Hedeen’s long-term goal is family medicine somewhere in the Pacific Northwest, preferably in a rural area or small town. She says the ESFCOM philosophy of preparing physicians for underserved communities fits her exactly. “It’s exactly why I wanted to go into medicine, to help people who really need help and to stay local,” she said.

Broad clinical experience

This year, students are picking up clinical skills, such as taking patient histories and writing in charts. “They’re progressively expected to act more and more like physicians,” Murray said. Of course, there are limits to what students may do, and their preceptor is there for more complex procedures.

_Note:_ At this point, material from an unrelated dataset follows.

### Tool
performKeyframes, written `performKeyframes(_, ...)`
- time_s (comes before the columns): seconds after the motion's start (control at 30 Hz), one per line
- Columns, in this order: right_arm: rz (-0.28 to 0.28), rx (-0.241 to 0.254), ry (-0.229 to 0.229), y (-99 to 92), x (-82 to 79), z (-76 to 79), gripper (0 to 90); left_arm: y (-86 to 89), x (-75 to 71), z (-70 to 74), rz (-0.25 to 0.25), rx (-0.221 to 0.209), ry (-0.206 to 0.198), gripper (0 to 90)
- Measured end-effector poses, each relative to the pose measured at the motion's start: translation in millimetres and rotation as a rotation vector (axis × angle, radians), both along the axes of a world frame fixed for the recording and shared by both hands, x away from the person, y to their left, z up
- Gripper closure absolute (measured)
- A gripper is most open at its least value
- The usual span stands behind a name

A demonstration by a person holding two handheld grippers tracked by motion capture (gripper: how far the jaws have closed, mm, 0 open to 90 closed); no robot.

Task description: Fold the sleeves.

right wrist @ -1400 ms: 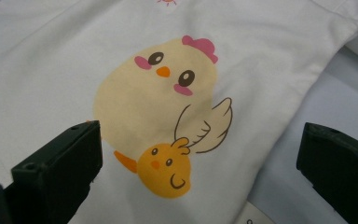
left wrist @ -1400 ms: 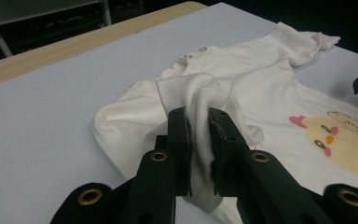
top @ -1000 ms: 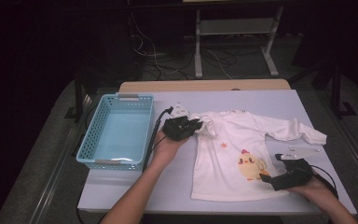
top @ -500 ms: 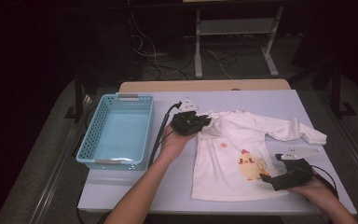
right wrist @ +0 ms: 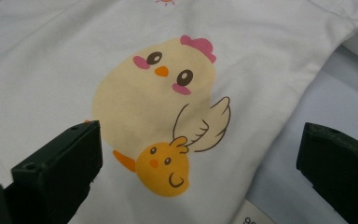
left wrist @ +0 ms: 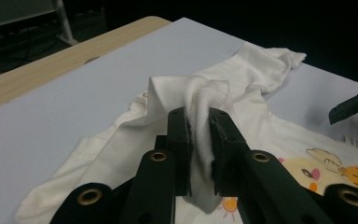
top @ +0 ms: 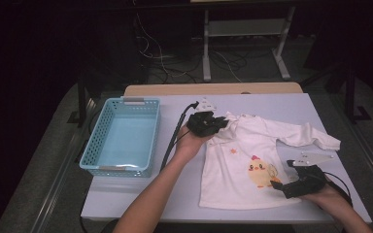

Dr. Jon Hartinger, a family medicine physician at Providence Medical Group in Camas, Wash., is a preceptor and also one of three site directors for the Vancouver clinical campus. As a preceptor, he mentors a student in his practice; as a site director, he meets with students individually every month to provide feedback and answer questions.

“I was excited to get involved,” said Hartinger, a 2002 graduate of WSU Vancouver who earned his doctorate in osteopathic medicine at Western University of Health Sciences in Pomona, Calif. He appreciates the enthusiasm and work ethic of WSU’s medical students. “They’re all eager to learn,” he said.

He also appreciates their flexibility. “Since it’s the first year, there are some expected hurdles in setting up preceptors and coordinating rotation schedules,” Hartinger said, but “they’re able to roll with the punches.”

Hartinger expects the community philosophy to result in well-rounded graduates who will possess the breadth of medical knowledge that will make them especially valuable in communities where physicians are few and far between. “This approach encourages that,” he said. “I’m excited to see it progress.”

Not one person has dropped out of the ESFCOM’s first class of 60—a fact of which Murray is especially proud. There are also 60 students in the second class, and 80 this fall. The number of applications has risen every year.

“We’re trying to be different in a lot of ways that we think matter,” Murray said. “Our admissions process is different. We’re trying to get people into medical school who come from underserved communities themselves. Our desire to be a medical school that graduates more people to return to our state and make a difference with underserved populations has everything to do with having the four campuses and trying to get the same students experiences at those campuses all four years.”

ESFCOM’s clinical curriculum is all about relationships. Relationships over time with preceptors and patients encourage students to develop their skills, embrace which specialties in medicine best inspire them, and connect them in the communities they serve. In turn, this allows students to be trained to serve all of Washington state. ■

The Elson S. Floyd College of Medicine is named for WSU’s late president, who was instrumental in the establishment of the medical school but died on June 20, 2015, before the school opened. The first class was enrolled in August 2017. The college has campuses in Spokane, where first- and second-year students spend most of their first two years, and in Everett, Tri-Cities and Vancouver, where cohorts of medical students train in their third and fourth years.